Preceding that, Starmer must comprehensively trounce the Left or he must bring them onside. He must make that decision one way or another. And he must do all of this while holding the Government to account during most significant national crisis since the Second World War. The more successful Starmer is in the polls, the more wriggle room he will have. If he starts talking about nation, community and belonging — while offering a radical economic prospectus — the soft Left will go with him if they believe he can beat Boris. That will leave the ‘never Starmers’ isolated; it’s easy to imagine a rump of his left-wing opponents noisily forming a doomed break-away project resembling Ken Loach’s Left Unity project of the Miliband years.
But if Boris bounces back after the pandemic, then Starmer may be in trouble. It’s often said that the Labour Party is not ruthless enough in deposing flagging leaders. However, given that Starmer lacks the cult-like following of his predecessor, and after more than a decade in opposition, this particular sacred cow about Labour Party loyalty could yet be slaughtered.

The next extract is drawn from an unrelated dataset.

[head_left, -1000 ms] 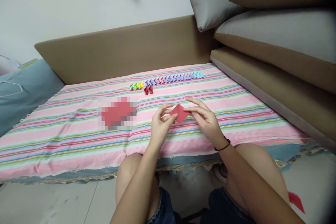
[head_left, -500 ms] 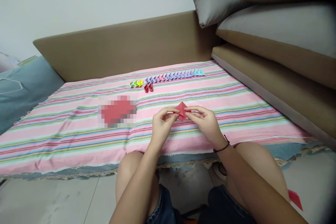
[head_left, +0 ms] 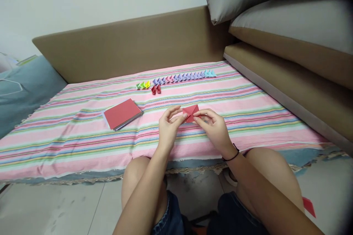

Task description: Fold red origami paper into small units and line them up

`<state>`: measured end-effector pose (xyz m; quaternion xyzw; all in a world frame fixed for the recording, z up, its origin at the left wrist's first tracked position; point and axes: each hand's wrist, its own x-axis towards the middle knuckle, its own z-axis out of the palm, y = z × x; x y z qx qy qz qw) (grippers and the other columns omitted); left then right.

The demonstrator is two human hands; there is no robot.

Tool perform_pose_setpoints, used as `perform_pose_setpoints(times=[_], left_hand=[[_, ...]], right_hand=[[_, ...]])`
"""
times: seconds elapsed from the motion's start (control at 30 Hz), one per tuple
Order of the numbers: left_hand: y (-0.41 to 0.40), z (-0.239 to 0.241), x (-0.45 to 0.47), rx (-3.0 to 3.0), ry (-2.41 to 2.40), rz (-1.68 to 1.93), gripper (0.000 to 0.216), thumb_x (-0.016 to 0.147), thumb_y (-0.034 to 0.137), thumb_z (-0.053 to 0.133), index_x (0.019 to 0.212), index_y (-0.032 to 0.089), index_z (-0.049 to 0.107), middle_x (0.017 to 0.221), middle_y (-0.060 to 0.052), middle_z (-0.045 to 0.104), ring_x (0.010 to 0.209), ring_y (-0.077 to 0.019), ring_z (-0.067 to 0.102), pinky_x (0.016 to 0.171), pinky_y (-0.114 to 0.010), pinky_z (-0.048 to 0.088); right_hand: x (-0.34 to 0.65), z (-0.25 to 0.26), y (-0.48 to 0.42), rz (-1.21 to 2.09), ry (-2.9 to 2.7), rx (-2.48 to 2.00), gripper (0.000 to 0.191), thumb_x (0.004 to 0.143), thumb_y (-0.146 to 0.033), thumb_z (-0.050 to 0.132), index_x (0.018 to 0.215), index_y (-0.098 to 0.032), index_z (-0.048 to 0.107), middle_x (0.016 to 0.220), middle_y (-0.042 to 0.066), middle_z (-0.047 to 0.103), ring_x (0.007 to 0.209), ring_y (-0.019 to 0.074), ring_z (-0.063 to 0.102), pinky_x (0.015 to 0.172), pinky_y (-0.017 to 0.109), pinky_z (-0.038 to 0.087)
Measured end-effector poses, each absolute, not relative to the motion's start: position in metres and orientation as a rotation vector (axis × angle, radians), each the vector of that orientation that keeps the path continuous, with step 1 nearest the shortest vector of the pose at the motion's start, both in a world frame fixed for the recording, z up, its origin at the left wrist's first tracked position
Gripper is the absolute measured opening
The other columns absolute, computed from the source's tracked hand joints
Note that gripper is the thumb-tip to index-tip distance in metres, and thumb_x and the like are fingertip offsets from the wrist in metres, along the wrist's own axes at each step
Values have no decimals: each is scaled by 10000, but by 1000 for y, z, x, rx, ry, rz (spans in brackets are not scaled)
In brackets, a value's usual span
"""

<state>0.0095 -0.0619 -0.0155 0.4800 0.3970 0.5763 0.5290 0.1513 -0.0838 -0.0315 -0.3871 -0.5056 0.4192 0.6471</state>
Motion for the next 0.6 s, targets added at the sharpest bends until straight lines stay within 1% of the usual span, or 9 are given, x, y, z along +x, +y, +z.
perform_pose_setpoints(times=[0.1, 0.2, 0.27, 0.33, 0.4, 0.47, 0.5, 0.6], left_hand=[[-62, -18, 11, 1056, 913, 1287, 348, 643, 330, 769, 923, 148, 672, 889, -64, 705, 789, -159, 669, 735, -298, 550], [-62, -18, 12, 1043, 895, 1276, 313, 630, 315, 778, 880, 154, 681, 834, -42, 710, 758, -151, 665, 735, -300, 551], [-62, -17, 11, 1086, 922, 1302, 313, 625, 310, 781, 882, 157, 689, 833, -44, 714, 766, -155, 665, 732, -291, 546], [-62, -15, 8, 1191, 959, 1316, 301, 644, 316, 767, 891, 157, 704, 864, -60, 718, 791, -170, 664, 742, -297, 540], [-61, -13, 5, 1351, 989, 1297, 277, 672, 320, 745, 899, 164, 719, 906, -75, 721, 818, -190, 661, 752, -312, 536], [-62, -12, 3, 1497, 1002, 1254, 253, 697, 320, 725, 905, 176, 728, 941, -83, 718, 841, -206, 656, 738, -318, 536], [-62, -11, 3, 1544, 1002, 1238, 248, 701, 317, 722, 907, 179, 730, 947, -84, 715, 840, -208, 653, 721, -312, 535], [-65, -11, 6, 1529, 990, 1249, 288, 681, 293, 740, 943, 176, 716, 891, -72, 708, 738, -171, 641, 653, -281, 523]], right_hand=[[148, -35, -83, 943, -1147, -865, 107, 760, -264, 663, 779, -187, 592, 861, 9, 534, 828, 145, 601, 735, 284, 551], [145, -37, -83, 976, -1099, -867, 214, 743, -269, 678, 762, -211, 473, 805, -18, 512, 816, 141, 603, 734, 279, 535], [145, -36, -83, 1008, -1075, -876, 310, 705, -264, 716, 837, -233, 437, 872, -16, 529, 863, 148, 614, 772, 295, 529], [148, -33, -83, 1030, -1107, -901, 431, 669, -259, 751, 975, -255, 447, 1015, 13, 541, 956, 165, 607, 842, 321, 513], [153, -28, -83, 1050, -1177, -918, 510, 689, -270, 741, 1115, -273, 461, 1134, 46, 531, 1032, 178, 583, 895, 338, 491], [159, -25, -83, 1073, -1230, -895, 472, 749, -283, 691, 1176, -280, 487, 1159, 56, 546, 1016, 175, 590, 894, 341, 492], [161, -23, -82, 1079, -1247, -876, 423, 773, -285, 668, 1168, -279, 514, 1150, 54, 561, 980, 171, 603, 877, 340, 500], [164, -23, -81, 1046, -1270, -850, 223, 792, -273, 651, 1011, -243, 619, 1053, 38, 614, 888, 161, 627, 822, 320, 518]])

Part of Starmer’s appeal is the aura of functional – perhaps even boring – competence he emits. In contrast with Jeremy Corbyn, a politician indulgently embraced by activists in relatively stable times, Starmer is the sort of person you’d want in charge during a crisis. Measured, stoical and a details-man who is on top of every brief, he has impressed with his forensic probing of the Government’s response to the pandemic. Historical comparisons are often overblown, but Covid-19 has seen the British state face its biggest crisis since the Second World War. As the rebuilding effort gets underway in the coming years, voters may look to a leader whose penumbra of understated competence is magnified by the reflection of his jaunty opposite number.
Starmer has performed a relatively good job during his first year in office. He’s had Boris on the ropes a few times and he’s thus far avoided any glaring errors or scandals. Moreover, people seem to like him. If I had to score him I would give a seven out of 10: much improved but more expected in the coming year. Perhaps it’s no wonder journalists refer to Leader of the Opposition as the hardest job in politics.